*What is expected:*
Copy out all lines from the material that contain the string "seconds".

(Collected material begins)

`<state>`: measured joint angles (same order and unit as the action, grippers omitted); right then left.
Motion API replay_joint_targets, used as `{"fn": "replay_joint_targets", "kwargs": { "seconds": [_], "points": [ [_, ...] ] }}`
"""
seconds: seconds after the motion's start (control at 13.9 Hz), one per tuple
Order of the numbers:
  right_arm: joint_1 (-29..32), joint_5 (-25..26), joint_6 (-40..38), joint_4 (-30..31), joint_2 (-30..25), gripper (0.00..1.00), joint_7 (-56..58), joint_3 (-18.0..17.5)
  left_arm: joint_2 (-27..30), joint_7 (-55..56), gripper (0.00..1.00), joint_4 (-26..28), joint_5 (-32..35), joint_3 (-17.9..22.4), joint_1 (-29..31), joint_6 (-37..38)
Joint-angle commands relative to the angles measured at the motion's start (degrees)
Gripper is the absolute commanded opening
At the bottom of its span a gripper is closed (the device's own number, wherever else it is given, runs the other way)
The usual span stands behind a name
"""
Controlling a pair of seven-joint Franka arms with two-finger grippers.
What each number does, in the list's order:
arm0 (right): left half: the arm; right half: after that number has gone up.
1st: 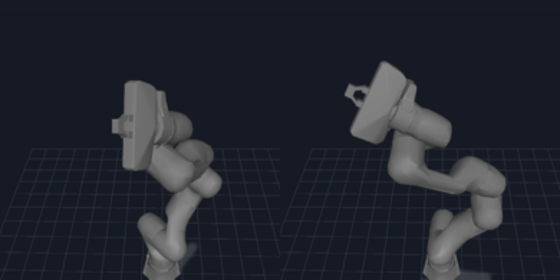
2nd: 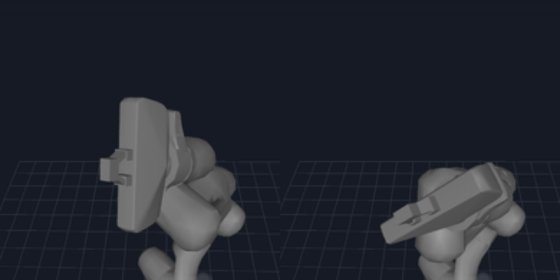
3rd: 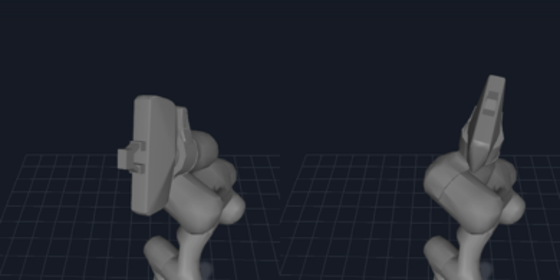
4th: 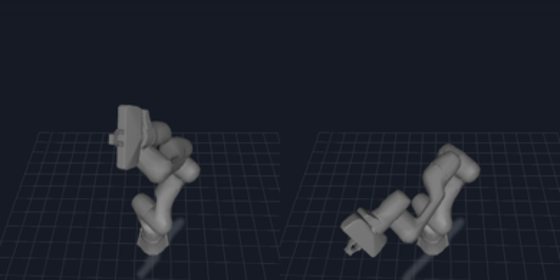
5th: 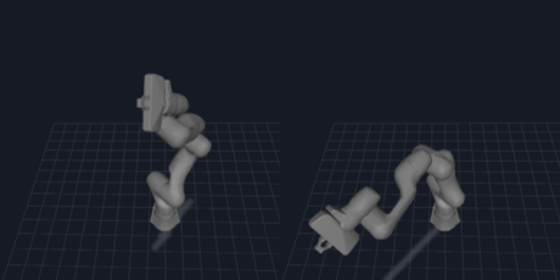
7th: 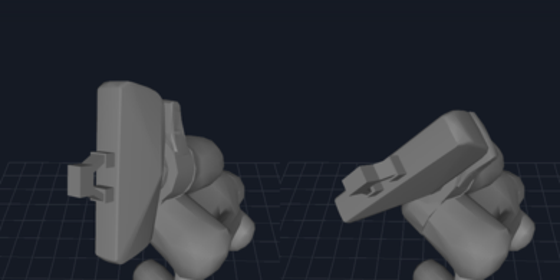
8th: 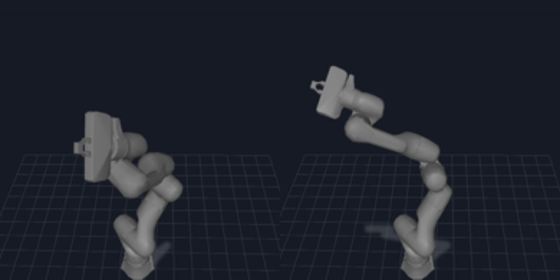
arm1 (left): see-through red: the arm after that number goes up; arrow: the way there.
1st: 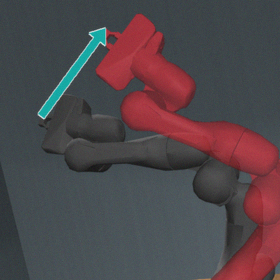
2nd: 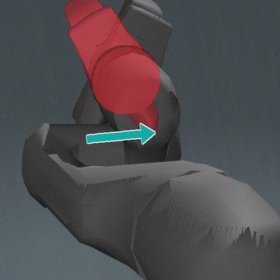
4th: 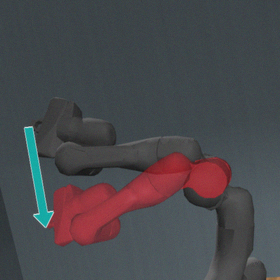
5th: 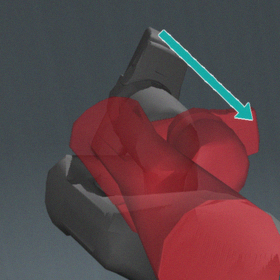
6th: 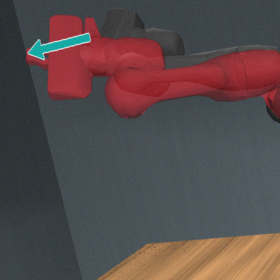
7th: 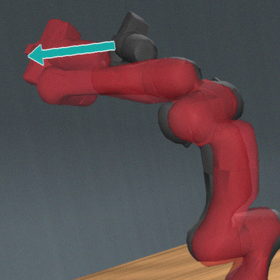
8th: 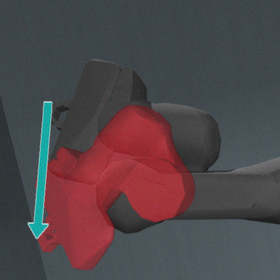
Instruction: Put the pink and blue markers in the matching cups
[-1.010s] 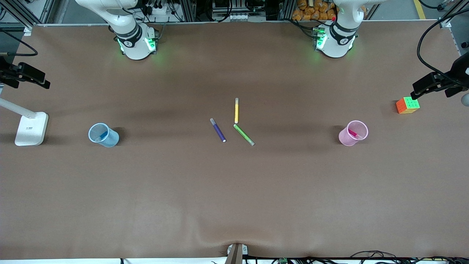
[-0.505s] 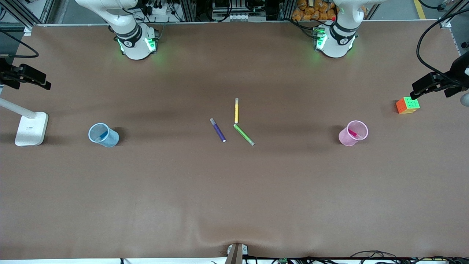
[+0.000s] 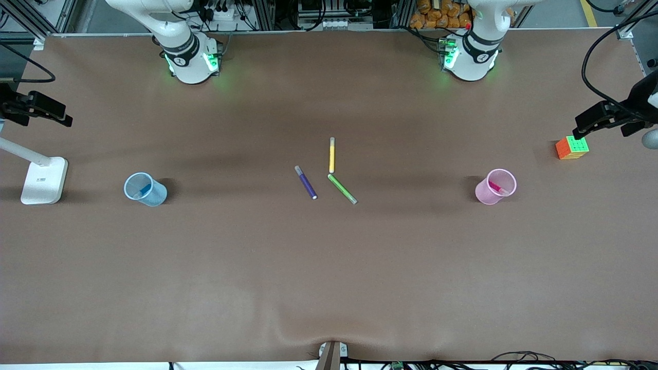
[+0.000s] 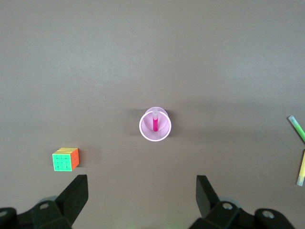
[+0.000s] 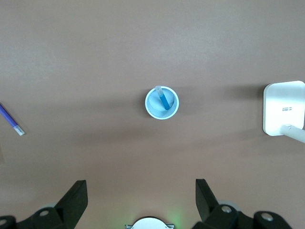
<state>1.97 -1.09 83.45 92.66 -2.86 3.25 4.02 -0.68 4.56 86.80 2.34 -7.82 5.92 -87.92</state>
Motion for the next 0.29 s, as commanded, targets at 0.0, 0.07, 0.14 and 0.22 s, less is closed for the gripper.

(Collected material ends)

*Result of this task:*
Motion API replay_joint_targets, used as `{"fn": "replay_joint_targets", "kwargs": { "seconds": [_], "points": [ [_, ...] ] }}`
seconds: seconds after the motion's start (control at 13.9 Hz), one per tuple

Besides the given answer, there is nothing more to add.